Hello,

This is a brief reminder that HDFS will be put into safe mode in approximately 1 hour from now.
The YARN scheduler queues will also be set to a STOPPED state for the duration of the switch upgrade.

I'll send out a further message once the work has been completed.

Kind regards,
Ben

On 27/03/2023 11:18, Ben Tullis wrote:

Hello,

Tomorrow the SRE team will be carrying out an upgrade of the switches in eqiad row B: (https://phabricator.wikimedia.org/T330165) at 14:00 UTC. The network outage to this row resulting from this work is expected to be around 30 minutes, all being well.

In support of this work, the Data Engineering team will be putting HDFS file system into safe mode at approximately 13:30 UTC tomorrow, which means that write operations to the cluster will be refused.
Jobs sent to the YARN cluster will also be refused from around the same time, so please try to plan any work that you may have for the cluster to avoid this maintenance window.

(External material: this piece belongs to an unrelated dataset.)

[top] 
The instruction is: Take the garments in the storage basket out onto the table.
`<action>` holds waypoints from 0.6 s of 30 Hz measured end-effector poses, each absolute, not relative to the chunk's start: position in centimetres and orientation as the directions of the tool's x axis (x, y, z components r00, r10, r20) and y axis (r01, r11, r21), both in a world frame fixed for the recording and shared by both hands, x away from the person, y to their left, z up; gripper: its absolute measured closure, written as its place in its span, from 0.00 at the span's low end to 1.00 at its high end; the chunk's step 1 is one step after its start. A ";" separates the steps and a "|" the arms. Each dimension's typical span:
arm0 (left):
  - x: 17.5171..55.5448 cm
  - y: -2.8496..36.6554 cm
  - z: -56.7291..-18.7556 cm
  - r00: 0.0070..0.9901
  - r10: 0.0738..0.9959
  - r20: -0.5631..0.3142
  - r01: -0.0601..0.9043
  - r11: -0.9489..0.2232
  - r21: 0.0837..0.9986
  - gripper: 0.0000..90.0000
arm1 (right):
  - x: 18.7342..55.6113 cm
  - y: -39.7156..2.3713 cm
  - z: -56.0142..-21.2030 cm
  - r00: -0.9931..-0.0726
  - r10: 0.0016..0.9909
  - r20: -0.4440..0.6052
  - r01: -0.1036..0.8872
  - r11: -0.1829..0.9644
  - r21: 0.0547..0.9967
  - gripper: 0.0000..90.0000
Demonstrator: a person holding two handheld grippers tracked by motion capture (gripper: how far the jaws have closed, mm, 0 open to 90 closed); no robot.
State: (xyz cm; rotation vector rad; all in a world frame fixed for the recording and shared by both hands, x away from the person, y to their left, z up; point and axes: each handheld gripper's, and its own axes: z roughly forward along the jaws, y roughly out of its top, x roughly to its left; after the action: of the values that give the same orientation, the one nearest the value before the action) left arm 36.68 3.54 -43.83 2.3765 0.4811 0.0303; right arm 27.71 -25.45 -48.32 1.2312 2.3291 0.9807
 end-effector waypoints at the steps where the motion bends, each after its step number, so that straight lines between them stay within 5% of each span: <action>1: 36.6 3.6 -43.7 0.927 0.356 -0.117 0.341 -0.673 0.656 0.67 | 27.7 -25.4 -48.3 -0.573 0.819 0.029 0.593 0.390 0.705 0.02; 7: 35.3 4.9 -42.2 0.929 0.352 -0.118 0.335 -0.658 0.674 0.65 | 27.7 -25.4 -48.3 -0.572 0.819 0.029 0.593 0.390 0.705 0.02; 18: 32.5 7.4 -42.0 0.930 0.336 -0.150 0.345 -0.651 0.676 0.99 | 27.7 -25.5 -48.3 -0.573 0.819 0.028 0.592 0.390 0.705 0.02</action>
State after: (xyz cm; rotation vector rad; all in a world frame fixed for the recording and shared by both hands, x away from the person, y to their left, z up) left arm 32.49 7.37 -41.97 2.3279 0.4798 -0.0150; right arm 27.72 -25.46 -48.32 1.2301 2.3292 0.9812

Some additional internal-facing services for analytics such as Hive, Superset, Presto, and the Druid-analytics cluster will also be largely unavailable for some periods while the switch upgrade takes place.

The public-facing Analytics Query Service (AQS) will continue to function, albebeit with a degraded response to some queries. However Wikistats (stats.wikimedia.org) will be unavailable whilst the switch upgrade is in progress.

Finally, two of the stats servers, stat1007 and stat1009, will be unavailable, so please save any work that you may have on these servers before the loss of connectivity.

Please do reach out via any of the normal channels (email: analytics@lists.wikimedia.org , IRC: #wikimedia-analytics , Slack #data-engineering ) if you have any queries or concerns.

Kind regards,
Ben

Ben Tullis (he/him)
Senior Site Reliability Engineer
Wikimedia Foundation